_PROMPT_
The output is the lines below from the one with "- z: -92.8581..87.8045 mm" through the one with "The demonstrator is", both included, printed exactly and with no other line.

_INFORMATION SHOWN_
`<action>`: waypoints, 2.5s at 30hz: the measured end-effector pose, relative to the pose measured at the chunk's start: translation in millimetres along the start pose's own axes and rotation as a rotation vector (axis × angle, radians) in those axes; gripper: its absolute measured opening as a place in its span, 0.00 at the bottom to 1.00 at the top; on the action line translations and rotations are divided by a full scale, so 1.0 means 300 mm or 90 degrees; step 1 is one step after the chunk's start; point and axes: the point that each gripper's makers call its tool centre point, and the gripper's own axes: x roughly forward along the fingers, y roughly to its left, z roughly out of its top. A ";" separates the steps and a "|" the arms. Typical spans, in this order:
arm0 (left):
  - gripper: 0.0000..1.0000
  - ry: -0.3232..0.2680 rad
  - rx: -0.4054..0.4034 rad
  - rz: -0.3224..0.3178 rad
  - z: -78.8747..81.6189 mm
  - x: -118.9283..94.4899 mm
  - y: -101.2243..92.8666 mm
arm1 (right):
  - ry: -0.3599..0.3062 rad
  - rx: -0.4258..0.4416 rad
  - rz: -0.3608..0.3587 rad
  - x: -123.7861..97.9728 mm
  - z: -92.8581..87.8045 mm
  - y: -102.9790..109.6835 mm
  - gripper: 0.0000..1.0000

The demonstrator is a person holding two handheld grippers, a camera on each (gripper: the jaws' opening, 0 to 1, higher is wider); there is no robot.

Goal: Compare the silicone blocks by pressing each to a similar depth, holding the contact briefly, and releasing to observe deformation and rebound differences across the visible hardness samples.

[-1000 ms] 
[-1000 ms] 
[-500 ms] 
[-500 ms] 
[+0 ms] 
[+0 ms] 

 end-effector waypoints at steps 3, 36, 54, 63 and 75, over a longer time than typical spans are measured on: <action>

_RESPONSE_
  - z: -92.8581..87.8045 mm
  - y: -102.9790..109.6835 mm
  - gripper: 0.0000..1.0000

The demonstrator is a person holding two handheld grippers, a camera on each (gripper: the jaws' opening, 0 to 1, higher is wider); there is no robot.

No more output is expected here.